O'hara's Choice - Leon Uris [148]
At Forty-fourth and Ninth Avenue, two companies of fire wagons raced down the street in an opposite direction, answering an alarm. Henry veered out of their way and slammed the curb, tipped, and dumped.
As the storm headed for Jersey, a midnight crowd jammed the saloons to overflowing. Paddy O’Hara’s ran stone dry and was deserted as though a bill collector had entered the place.
Paddy O’Hara was annoyed. Along with the heat and a dry saloon, he’d lost a goodly sum in the poker game he ran in the cellar. Paddy, who could outdrink any man in the bar, hit the hard stuff in his anxiety.
And that damned bloody sharp pain tore through his stomach. Of late, the pain seemed to visit on a daily basis or more. At first, Paddy ignored it, then drank to smother it. With all the crap going on, it hit him bad, this night.
Knowing the saloon business from his vantage point in the storeroom, Zachary stayed in place to put things in order later.

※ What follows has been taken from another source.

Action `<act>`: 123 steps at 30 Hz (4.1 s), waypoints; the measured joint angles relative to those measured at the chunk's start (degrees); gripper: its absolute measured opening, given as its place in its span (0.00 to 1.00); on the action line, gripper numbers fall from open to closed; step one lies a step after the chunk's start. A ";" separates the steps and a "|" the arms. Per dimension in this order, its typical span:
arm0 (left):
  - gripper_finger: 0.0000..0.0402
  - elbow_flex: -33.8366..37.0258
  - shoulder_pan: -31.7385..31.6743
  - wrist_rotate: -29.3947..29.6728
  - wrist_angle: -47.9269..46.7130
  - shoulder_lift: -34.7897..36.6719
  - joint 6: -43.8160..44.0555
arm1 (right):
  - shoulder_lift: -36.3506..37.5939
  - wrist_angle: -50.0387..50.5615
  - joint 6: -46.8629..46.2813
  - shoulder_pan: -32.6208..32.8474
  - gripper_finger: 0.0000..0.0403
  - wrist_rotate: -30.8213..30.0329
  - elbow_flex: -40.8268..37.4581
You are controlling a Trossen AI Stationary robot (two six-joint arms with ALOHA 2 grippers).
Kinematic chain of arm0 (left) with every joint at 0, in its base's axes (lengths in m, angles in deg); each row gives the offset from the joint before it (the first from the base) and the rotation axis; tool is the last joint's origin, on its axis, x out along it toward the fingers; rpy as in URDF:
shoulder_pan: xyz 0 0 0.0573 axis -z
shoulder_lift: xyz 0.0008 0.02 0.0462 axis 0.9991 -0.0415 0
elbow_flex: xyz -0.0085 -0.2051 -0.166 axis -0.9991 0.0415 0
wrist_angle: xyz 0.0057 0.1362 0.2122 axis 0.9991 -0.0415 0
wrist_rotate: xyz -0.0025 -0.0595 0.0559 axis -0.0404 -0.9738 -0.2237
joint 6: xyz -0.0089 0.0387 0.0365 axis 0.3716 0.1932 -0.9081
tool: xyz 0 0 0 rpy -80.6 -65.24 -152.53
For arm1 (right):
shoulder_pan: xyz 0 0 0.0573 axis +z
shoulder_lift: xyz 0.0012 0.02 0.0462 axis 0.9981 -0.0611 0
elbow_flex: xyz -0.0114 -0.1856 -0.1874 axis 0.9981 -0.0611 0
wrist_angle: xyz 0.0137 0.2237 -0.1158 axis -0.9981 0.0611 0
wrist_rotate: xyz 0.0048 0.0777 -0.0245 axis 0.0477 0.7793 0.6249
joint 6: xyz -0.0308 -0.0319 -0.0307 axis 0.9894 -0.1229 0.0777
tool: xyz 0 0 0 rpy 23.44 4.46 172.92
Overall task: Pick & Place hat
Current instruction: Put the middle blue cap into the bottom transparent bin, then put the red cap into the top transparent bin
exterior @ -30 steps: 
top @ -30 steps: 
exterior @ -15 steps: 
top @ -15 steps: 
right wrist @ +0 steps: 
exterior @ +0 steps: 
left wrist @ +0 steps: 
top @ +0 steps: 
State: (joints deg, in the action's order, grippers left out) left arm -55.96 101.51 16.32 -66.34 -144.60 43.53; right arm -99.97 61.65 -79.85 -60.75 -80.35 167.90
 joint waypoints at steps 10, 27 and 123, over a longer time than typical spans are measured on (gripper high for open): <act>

The saloon was quite well trashed up and would stay so until the morning cleaning crew. Zach nodded off for one of his patented twelve-minute naps as his da emptied the registers and fumed over the pain in his belly.
Paddy finally heard the iron rims of wheels and clip-clopping hooves of an unsteady horse and was all but snorting fire when old Henry entered.
For a moment, a sense of pity overtook Paddy at the sight of Henry, drenched, yellow-eyed with exhaustion, and in fear of a tongue-lashing.
“It was a mess out there tonight, Mr. O’Hara, sir, worst I ever seen in eighteen years. I come straight to you soons I could and skipped all the other bars.”
“A lot of fucking good that’s going to do now. I lost a fucking fortune tonight.”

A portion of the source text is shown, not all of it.